Re: Description of the 2-ways and the 4-ways handshake

At 22:08  +0200 2/04/09, Jack Jansen wrote:
>On 2 apr 2009, at 01:38, David Singer wrote:
>>I'm not sure this really captures the way it works for MP4/MOV family files.
>>
>>After the UA gets a time-range request (or a starting seek 
>>request), for a new file:
>>
>>set section-requested-start 'F' to 0:
>>loop {
>>   perform a byte-range request for F to F+ say 3K.
>>   do I have the start of the moov atom?  yes -> exit
>>   look at the size of the last atom header we have;  set F = offset 
>>of last atom + size of last atom
>>}
>>complete the moov atom, if we need to (one more get)
>>now use the moov atom to work out what section of the media data is 
>>needed for the requested seek
>>do I have it already?  if not, get some amount of media at that 
>>point (for each track)
>>
>>Now, in theory, the loop may go round several times; 90%+ of the 
>>time it exits immediately as the moov atom fits into the initial 
>>request. Occasionally, the mdat is first and we loop twice.
>>
>>Usually, the moov atom is smaller than the initial request, so we 
>>don't need to do any completion
>>
>>Usually, the tracks are interleaved and one get gets us both the 
>>(initial) video and audio, and we're playing.
>
>
>David,
>this pseudocode gets us to moov atom, but how do you then proceed to 
>get the right location for playback? In Cannes, you mentioned that 
>there's some sort of an index in there, could you elaborate on this 
>a bit? Or alternatively, point to a location where this is explained?

Sure.

In each track, we how do the following (note that sample means a 
'frame' or access unit of audio or video):

in each track, there may be an edit list mapping movie time (from 0) 
to track time;  find the segment that corresponds to the time you 
want, and compute its track time.  (the default is 1:1)

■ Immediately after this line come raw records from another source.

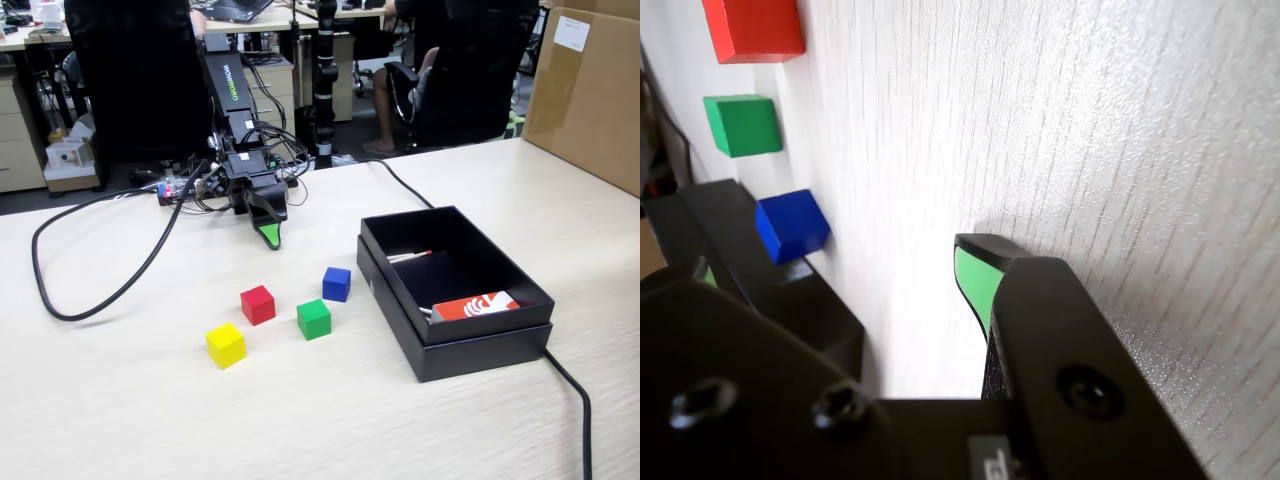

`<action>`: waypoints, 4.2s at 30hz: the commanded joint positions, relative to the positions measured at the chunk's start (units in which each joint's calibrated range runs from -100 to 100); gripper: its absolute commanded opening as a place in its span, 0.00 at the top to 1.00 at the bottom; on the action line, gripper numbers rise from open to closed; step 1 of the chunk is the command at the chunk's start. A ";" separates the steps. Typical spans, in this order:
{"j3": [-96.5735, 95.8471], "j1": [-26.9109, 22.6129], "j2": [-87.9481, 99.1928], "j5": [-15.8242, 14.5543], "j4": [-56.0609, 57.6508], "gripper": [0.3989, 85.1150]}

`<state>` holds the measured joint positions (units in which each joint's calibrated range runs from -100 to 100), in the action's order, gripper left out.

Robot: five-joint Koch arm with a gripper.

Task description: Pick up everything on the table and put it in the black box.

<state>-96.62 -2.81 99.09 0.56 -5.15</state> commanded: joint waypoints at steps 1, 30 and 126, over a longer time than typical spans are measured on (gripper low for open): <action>-0.29 0.05 -0.47 0.15 3.21 0.44; -0.29 -3.22 -0.24 0.15 3.12 0.44; 110.77 -12.31 -87.56 -17.29 59.88 0.57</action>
<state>11.46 -15.36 1.36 -17.12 53.93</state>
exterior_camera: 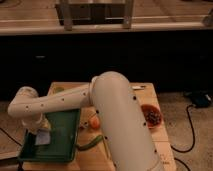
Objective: Wipe tray with sponge
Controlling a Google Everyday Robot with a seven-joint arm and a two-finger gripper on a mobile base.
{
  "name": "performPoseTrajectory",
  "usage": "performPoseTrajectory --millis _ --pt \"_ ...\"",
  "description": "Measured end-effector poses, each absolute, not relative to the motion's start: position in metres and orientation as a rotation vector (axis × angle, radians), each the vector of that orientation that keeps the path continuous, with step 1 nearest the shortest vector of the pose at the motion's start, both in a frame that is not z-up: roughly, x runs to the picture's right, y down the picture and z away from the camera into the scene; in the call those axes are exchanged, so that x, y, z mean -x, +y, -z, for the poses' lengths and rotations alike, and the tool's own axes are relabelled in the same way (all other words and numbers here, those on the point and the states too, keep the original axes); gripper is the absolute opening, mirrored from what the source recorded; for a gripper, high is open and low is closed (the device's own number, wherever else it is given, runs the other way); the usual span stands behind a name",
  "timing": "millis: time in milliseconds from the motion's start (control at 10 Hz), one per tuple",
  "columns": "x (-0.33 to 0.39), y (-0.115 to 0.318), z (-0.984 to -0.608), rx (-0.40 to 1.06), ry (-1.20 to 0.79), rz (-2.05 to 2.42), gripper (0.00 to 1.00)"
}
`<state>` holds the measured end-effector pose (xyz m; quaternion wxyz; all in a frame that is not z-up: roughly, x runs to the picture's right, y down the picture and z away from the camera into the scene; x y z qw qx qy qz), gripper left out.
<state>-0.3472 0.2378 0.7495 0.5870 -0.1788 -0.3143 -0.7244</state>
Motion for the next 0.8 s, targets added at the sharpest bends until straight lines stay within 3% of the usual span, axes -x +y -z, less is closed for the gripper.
performPoseTrajectory --millis 400,800 --pt "0.289 0.272 -0.731 0.439 -0.721 1.644 0.0" --pt "0.234 0.262 -0.741 0.458 -0.653 1.531 0.0"
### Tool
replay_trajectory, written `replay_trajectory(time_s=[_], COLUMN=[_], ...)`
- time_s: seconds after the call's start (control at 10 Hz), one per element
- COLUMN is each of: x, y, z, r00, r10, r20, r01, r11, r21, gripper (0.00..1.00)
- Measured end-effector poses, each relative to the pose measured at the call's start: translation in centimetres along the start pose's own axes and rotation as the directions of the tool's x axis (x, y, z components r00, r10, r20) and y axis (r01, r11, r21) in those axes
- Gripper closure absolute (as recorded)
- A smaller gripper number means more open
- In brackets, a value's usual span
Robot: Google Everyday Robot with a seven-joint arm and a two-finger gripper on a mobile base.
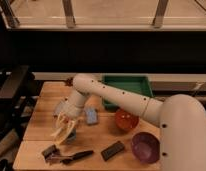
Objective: Place banana in plastic cup
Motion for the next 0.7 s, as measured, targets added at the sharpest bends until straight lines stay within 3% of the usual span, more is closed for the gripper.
replay_trajectory(time_s=[0.4,0.7], x=[0.6,2.9], y=[0.0,-1.0], z=[-4.0,-9.8], r00=[0.996,0.985], r10=[0.013,0.042], r20=[-0.089,-0.169], r01=[-0.01,-0.028], r11=[1.0,0.996], r21=[0.028,0.086], gripper=[0.2,0.2])
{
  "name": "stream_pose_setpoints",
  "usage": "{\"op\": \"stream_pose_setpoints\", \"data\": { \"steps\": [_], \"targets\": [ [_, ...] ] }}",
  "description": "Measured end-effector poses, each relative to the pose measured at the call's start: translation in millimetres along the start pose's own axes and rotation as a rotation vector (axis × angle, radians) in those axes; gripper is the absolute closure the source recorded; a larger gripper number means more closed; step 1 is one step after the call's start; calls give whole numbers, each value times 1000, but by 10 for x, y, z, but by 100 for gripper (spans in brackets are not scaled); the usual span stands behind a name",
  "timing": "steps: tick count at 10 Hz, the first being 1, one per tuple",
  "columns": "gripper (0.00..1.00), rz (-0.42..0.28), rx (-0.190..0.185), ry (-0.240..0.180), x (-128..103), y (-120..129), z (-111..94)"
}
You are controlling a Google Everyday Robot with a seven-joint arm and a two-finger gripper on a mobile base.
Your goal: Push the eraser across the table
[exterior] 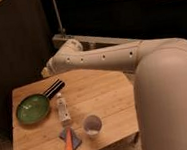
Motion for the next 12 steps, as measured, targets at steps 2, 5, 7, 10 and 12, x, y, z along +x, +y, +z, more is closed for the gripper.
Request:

the time-to-sample table contains a compacted (run-length encoded) 
sample-duration for each sample, in track time.   Sum them until you 
arrive at the sample that intersects the time you want.

samples are stored in chunks;  the chunk offset table gives the 
starting sample number, the number of samples, and the absolute file 
byte-offset of the first byte of that sample, for each chunk.  find 
the chunk the sample we want is in, and its byte offset.

(typically, for data loading, we stop here and just add that chunk 
start point to the data we need, find the chunk starts for the other 
tracks, and if they are close together, load a whole bunch-o-bytes 
from the earliest offset, such that we get all of them)

there is also a table which gives (compacted again) the size of each 
sample;  for the sample preceding the one we want, but in the same 
chunk, add their sizes to the chunk offset.  this gives the absolute 
byte offset of the access unit want.

we also have its size;  we can now read exactly those bytes

(we could have summed all the sample sizes in each chunk we are going 
to load, to get the chunk sizes, to further guide the read we are 
going to do, of course)

All these structures are in the moov atom.  For a  well-interleaved 
file with a starting moov atom, an initial file read gets the moov 
atom, and this procedure gets us a section of the file containing the 
AUs we need.  The moov atom gives us their timing, and we're off.

If the media is video and has sync-points, at the beginning we have 
to back up to the preceding sync point (yes, there is a table of the 
sample numbers which are sync points), and then pre-roll decoding 
from there.



Is this clearer now?

This was designed for 68000 processors and 1x CD-ROM drives, wheer 
both computation and bandwidth (reading the CD, and particularly 
seeking, being slow), but that converts quite well to a world of 
cell-phones and wireless carriers and long round-trip times... :-)

-- 
David Singer
Multimedia Standards, Apple Inc.

Received on Thursday, 2 April 2009 23:54:08 UTC